We salivate over the specs automakers slap on our vehicles. Curb weight, top speed, horsepower. But those numbers that “define” a car are rarely tested by real drivers. So when somebody takes a 20-year-old BMW M3 with more than 130,000 miles to its absolute limit on the Autobahn, don’t deny your curiosity.

A few months ago we found out exactly how much horsepower this particular UK-spec nice-looking mid-90’s BMW M3 was still making. Not surprisingly, the number was significantly less than what BMW printed on the brochure. The M3 was a little weak especially at high RPMs, which I would have thought would throw an anchor on the car’s top speed for sure.

All the owner, Alex of CarThrottle, seems to have done since the dyno run is an oil change, fresh fuel filter, and new rear dampers.


Some 300 miles from Alex’s garage on an unrestricted section of Germany’s Autobahn, the car hit a phone-GPS confirmed 159 mph in a third top-speed attempt. That’s over 4 mph faster than his factory-claimed figure of 155.3 mph.

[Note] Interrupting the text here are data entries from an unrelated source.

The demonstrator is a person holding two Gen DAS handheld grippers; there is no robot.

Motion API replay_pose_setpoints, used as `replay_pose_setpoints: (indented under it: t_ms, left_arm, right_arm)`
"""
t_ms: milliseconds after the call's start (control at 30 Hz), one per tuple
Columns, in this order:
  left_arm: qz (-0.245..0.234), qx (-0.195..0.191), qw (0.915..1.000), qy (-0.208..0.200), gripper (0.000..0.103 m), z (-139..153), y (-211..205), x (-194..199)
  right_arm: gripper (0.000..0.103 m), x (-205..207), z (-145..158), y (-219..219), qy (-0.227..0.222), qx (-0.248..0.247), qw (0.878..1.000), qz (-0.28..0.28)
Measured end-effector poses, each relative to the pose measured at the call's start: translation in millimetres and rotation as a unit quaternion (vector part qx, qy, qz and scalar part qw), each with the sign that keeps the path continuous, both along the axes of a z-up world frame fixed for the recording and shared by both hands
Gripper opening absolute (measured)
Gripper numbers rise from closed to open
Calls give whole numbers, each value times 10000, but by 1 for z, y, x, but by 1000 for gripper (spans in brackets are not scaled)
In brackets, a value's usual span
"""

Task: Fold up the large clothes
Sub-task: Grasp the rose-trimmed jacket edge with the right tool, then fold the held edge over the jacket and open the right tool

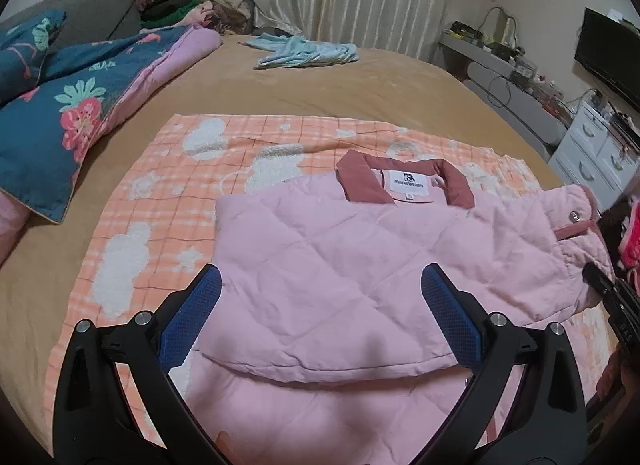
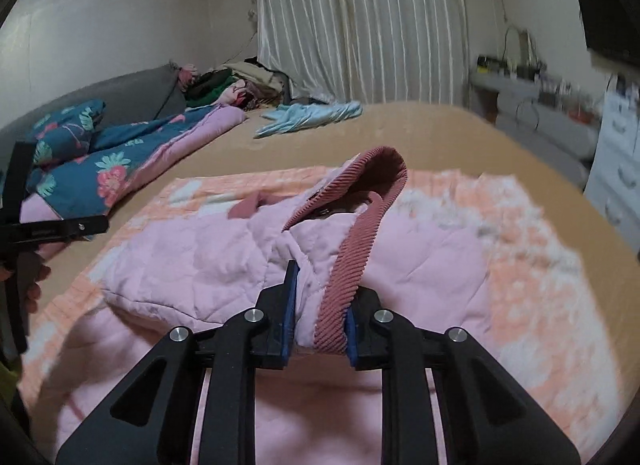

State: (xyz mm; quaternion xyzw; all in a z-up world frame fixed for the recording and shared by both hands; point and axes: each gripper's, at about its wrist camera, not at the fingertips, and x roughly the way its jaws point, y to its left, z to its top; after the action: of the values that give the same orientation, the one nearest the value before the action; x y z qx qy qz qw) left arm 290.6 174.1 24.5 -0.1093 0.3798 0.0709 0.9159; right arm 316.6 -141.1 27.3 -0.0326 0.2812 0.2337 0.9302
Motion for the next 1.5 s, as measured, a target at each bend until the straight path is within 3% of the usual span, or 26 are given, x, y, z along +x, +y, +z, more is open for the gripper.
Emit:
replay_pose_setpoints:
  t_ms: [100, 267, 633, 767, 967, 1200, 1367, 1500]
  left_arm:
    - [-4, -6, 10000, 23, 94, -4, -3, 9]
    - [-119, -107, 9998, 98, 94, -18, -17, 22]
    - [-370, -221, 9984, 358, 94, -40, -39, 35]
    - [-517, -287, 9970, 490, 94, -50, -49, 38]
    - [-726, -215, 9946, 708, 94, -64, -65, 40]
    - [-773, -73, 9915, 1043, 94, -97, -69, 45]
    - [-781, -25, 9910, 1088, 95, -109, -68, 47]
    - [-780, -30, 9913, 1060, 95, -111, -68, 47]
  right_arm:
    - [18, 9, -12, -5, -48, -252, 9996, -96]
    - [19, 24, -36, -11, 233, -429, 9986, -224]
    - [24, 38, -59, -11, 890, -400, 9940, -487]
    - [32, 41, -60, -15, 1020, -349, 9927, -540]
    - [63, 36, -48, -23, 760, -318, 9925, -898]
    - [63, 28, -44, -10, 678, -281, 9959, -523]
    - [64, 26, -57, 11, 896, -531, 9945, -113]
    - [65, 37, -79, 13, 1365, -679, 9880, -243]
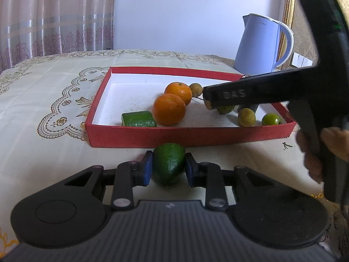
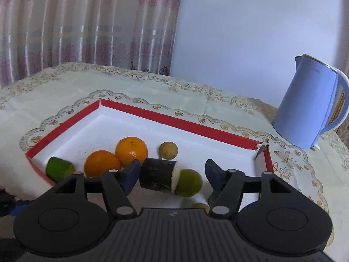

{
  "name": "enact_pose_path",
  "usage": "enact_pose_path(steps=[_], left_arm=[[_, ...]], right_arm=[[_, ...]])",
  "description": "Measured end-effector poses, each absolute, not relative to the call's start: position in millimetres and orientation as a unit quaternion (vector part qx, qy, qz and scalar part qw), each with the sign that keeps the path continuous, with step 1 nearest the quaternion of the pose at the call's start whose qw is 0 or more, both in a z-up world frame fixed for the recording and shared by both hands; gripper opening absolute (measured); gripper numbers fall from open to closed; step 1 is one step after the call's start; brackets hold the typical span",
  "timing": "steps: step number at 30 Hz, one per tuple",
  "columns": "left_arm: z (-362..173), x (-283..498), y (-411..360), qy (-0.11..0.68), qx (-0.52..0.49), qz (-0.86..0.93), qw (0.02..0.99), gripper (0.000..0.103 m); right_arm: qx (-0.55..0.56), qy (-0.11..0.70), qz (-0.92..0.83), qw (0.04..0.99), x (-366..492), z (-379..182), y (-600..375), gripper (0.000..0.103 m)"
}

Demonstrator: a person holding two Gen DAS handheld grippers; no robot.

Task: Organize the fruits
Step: 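Lower the eggplant chunk into the red tray and open the right tool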

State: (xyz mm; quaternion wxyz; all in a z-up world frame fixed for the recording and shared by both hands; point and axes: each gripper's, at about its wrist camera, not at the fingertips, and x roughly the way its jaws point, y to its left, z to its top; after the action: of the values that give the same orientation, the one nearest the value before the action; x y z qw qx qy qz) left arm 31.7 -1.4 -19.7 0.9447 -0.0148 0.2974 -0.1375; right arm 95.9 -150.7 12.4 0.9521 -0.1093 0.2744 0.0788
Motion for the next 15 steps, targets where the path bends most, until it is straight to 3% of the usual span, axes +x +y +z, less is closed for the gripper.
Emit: enact_pose_path(steps=[4, 8, 15], left_arm=[[-19.6, 31.6, -1.2, 0.297, -0.015, -0.137, 0.945, 0.027], [-19.7, 31.5, -2.3, 0.297, -0.011, -0.136, 0.945, 0.027], [-20.3, 31.3, -3.1, 0.298, -0.008, -0.136, 0.945, 0.027]], right_arm=[[-0.104, 0.259, 0.067, 0.958, 72.5, 17.3, -163.9, 0.065], [-0.065, 0.258, 0.065, 0.962, 44.0, 17.7, -193.3, 0.075], [-0.014, 0.297, 0.039, 0.954, 17.8, -11.6, -237.4, 0.075]])
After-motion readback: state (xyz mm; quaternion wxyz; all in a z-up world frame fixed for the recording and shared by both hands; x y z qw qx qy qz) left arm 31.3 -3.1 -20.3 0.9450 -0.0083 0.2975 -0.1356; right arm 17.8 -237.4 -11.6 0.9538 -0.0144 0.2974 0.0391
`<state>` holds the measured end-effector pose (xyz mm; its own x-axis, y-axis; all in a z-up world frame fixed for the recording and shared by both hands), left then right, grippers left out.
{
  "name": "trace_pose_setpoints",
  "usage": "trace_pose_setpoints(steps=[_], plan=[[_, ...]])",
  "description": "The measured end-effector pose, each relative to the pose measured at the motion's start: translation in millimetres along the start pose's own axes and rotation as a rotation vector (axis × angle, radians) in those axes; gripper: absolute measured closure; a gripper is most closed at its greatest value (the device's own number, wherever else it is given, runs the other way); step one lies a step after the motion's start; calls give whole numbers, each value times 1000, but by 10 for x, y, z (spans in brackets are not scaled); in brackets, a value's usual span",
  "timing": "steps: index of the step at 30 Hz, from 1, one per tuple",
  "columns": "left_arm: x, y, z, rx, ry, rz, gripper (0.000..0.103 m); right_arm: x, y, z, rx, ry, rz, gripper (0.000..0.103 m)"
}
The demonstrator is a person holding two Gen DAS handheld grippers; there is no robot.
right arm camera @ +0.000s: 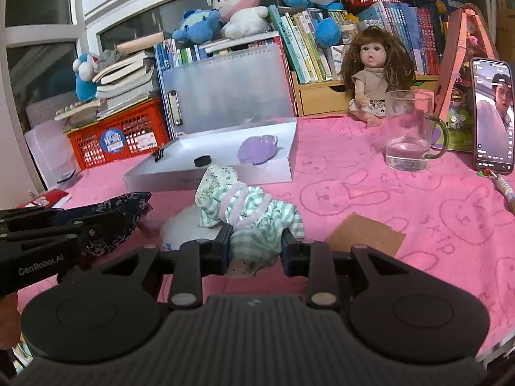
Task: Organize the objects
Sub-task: 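Carry the blue pouch and green dress with both grippers into the white box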
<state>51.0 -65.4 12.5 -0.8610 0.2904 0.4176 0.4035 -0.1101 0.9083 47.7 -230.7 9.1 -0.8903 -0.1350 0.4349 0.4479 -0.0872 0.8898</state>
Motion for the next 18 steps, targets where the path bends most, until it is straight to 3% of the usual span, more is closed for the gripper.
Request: trace_pose_setpoints(steps=[18], plan=[[-153,333,203,59,24,-29,79,-61,254,-34,-14,-1,-51,69]])
Point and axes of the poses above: each gripper's, at about its wrist camera, not at the fingertips, and x roughly against the way its jaws point, z to its left, y to its top, the point moved 6 cm from there along -x, roughly the way its jaws point, and after that the axes turned 5 degrees about x, right-handed, at the moved point
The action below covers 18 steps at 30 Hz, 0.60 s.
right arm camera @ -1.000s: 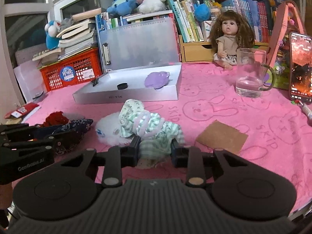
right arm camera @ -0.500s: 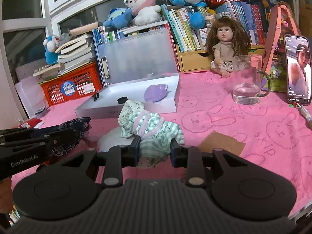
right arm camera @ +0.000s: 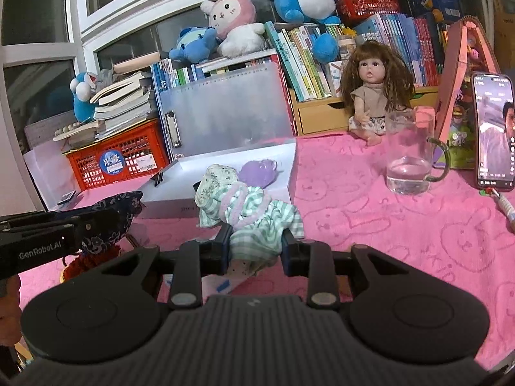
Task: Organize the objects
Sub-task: 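Carry the blue pouch and green dress with both grippers into the white box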
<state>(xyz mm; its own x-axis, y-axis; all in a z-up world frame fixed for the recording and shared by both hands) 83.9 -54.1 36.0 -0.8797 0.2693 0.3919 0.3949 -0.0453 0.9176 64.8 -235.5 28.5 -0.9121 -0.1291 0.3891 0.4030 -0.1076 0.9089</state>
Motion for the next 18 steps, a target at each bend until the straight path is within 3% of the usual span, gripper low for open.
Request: trace_pose_setpoints(steps=[18], plan=[[-222,245,194,98,-47,12,79,-191,194,-16,-10,18,0,69]])
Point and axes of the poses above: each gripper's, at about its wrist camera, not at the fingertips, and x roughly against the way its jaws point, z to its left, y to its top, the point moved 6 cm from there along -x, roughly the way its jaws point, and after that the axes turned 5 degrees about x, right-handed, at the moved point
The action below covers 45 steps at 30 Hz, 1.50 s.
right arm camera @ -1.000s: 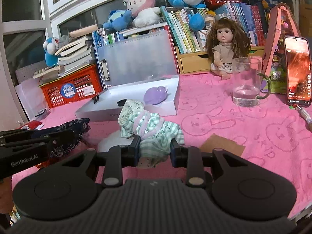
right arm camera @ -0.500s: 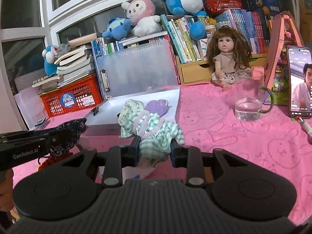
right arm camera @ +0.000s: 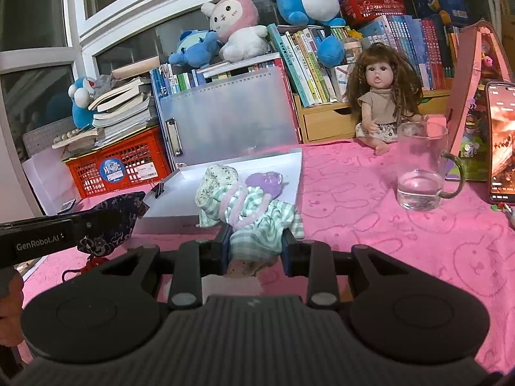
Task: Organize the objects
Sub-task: 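Carry the blue pouch and green dress with both grippers into the white box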
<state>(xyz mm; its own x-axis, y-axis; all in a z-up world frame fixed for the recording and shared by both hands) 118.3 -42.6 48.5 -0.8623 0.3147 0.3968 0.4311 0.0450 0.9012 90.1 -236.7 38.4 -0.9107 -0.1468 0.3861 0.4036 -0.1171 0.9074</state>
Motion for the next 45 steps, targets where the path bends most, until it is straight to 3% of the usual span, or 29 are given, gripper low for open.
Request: trace_pose_setpoints(steps=[22,35,45], plan=[[-550,401,248,30,45,17,79,-509,382,-50,-16,41,52,68],[-1128,442,434,46,104,87,79,-1100,430,-69,29,12,149,68],[-1427,425,518,65,108,138,79,-1413,392,-62,60,41,243,68]])
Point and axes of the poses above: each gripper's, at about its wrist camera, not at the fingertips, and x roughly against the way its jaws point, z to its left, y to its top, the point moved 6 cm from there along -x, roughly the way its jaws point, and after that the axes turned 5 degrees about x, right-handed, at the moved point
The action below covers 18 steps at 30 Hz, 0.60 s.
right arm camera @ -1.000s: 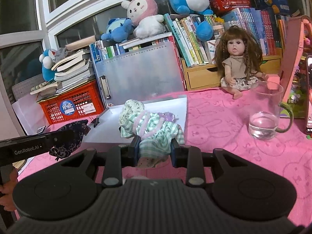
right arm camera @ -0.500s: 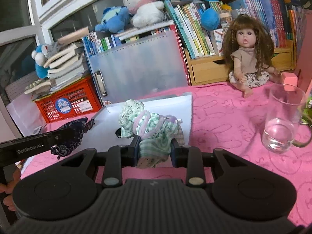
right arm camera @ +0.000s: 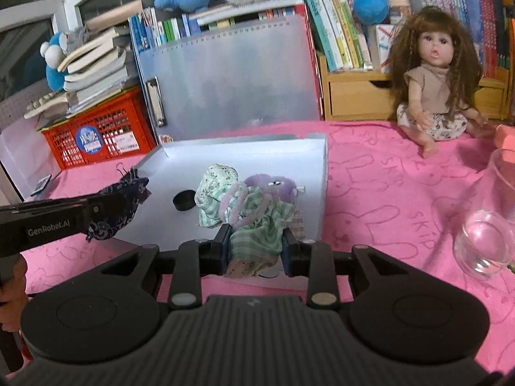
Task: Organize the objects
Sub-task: 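Carry the blue pouch and green dress with both grippers into the white box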
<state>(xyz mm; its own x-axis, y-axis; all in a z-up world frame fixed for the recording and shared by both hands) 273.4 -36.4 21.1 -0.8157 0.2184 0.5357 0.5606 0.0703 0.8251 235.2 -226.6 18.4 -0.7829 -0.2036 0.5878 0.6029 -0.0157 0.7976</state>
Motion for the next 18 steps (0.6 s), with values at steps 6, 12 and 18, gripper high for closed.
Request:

So the next question is, how? The phone’s GPS could be optimistic, but I’m inclined to trust it. Maybe the car was underrated, had some modification the current owner isn’t aware of (weren’t these electronically limited to 155?) or the road conditions were more favorable than whatever situation BMW used to benchmark the car 20 years ago.

At any rate, the speed is impressive, especially for a car so shy on its originally advertised horsepower. Keep up with those oil changes and of course, only test your “top speed” some place where it’s legal and safe to do so.